Many economists who have studied and written about poverty stricken areas of America and the wider Western economies have remarked that one of the most common reasons that people stay in poverty is the inability to acquire assets and, in turn, wealth. This model provides the local community the opportunity to keep its wealth locally, and to create jobs for the benefit of the whole community.

Let’s take for example, the idea that the local hospital and university would normally employ a national company to do its laundry at a nominally low price. Once that money is spent it immediately leaves Cleveland to be spread across the tax-effective branches of a national corporation. The workers it employs in the community will be paid minimum wage and they will have little to no opportunities to accumulate assets in the form of investments or properties. People will then leave Cleveland in search of higher paying work and the decline will continue. With this model people are paid a decent wage, are able to accumulate wealth and the entire community benefits as wealthier residents are able to spend disposable income at local businesses and shops.

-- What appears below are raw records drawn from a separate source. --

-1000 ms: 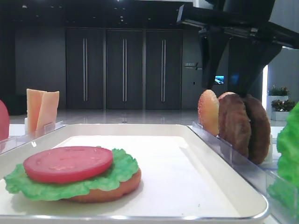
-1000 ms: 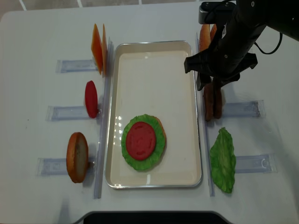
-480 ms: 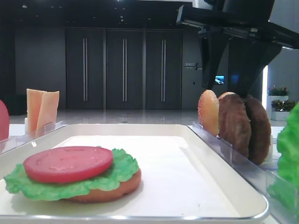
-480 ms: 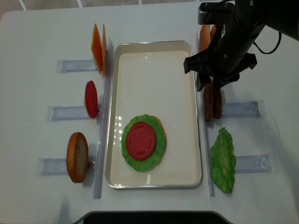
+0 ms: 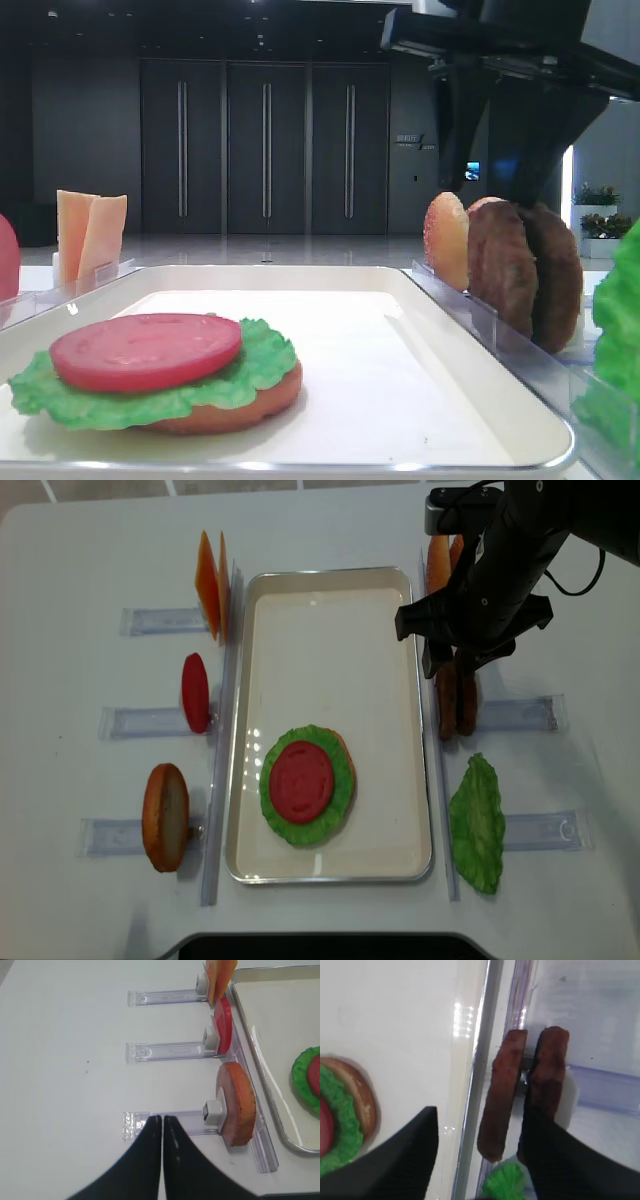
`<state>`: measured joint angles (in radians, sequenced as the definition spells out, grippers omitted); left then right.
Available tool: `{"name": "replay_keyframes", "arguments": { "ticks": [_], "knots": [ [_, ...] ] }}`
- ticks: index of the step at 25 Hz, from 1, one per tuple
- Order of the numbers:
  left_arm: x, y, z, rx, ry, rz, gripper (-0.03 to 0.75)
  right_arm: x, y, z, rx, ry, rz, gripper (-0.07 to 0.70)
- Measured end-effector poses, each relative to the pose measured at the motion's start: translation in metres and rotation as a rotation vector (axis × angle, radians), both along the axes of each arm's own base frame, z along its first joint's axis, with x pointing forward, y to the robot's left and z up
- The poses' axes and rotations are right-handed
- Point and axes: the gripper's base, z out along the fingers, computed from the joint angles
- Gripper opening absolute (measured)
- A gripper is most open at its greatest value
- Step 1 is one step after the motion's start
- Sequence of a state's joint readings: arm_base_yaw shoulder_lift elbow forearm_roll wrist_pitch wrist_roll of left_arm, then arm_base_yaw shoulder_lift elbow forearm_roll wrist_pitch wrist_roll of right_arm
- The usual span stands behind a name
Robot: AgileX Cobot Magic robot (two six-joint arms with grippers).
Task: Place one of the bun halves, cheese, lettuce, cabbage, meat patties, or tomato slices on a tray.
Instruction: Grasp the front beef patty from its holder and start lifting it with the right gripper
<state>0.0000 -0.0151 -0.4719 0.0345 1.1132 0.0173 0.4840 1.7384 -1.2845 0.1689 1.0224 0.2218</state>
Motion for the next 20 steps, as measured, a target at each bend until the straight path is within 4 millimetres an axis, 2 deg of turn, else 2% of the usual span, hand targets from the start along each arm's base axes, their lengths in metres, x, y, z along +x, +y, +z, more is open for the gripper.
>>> {"name": "replay_keyframes", "arguments": {
  "ticks": [10,20],
  "knots": [
    [0.0000,0.0000,0.0000,0.000,0.000,0.000,-0.001,0.0023,0.0089,0.0097,-0.012,-0.007,0.029,0.370],
    [0.0000,0.0000,0.0000,0.000,0.000,0.000,-0.001,0.0022,0.0095,0.0073,-0.017,0.005,0.030,0.370]
  ]
}}
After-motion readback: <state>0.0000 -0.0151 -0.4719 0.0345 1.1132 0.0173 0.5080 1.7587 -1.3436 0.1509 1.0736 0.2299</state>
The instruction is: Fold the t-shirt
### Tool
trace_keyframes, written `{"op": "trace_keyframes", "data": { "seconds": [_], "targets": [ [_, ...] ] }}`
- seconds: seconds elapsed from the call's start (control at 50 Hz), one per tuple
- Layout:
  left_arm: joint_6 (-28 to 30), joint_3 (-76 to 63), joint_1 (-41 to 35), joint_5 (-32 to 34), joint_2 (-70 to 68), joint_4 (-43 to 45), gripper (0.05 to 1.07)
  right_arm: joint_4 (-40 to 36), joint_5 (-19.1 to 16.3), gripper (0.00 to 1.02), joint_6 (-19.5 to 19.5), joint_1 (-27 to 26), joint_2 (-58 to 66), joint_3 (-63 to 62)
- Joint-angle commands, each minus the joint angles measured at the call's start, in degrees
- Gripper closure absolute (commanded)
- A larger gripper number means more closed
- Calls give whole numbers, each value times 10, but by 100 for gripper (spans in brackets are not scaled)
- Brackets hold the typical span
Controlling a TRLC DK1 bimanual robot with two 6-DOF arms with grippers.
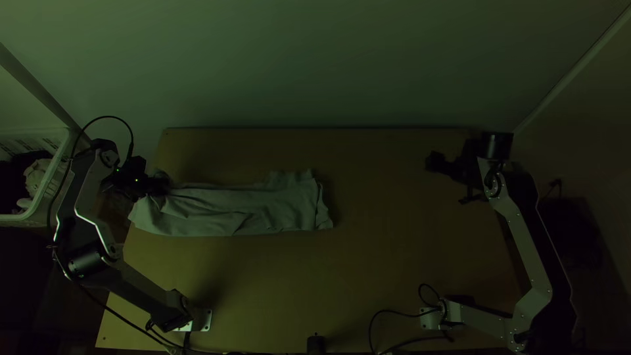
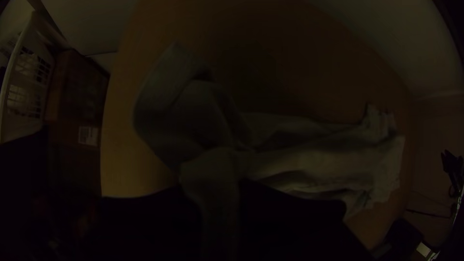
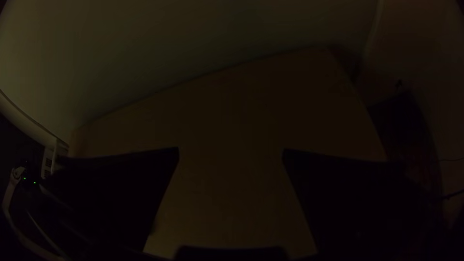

The successful model is now being brought to Preston by an ambitious Labour council, in one of the country’s most deprived areas.

According to The Guardian, in 2013, Preston council employed a think tank, the Centre for Local Economic Strategies (CLES), to help identify 12 large institutions anchored to Preston, including the city and the county council, the university, the police and the hospital. It looked at redirecting the £1.2bn total annual spending power of these anchors to local businesses. Preston city council has since spent an additional £4m locally, from 14% of its budget in 2012 to 28% in 2016.

Furthermore, they are aware of the limitations. The council is looking at setting up a local bank to provide loans to small businesses and becoming a municipal energy provider. The developments so far are part of a wider programme of getting wealth to remain local that includes attracting outside investment from corporations that may take their profits elsewhere.

Regardless of the outcomes of these models, the rest of the UK should be watching with great interest.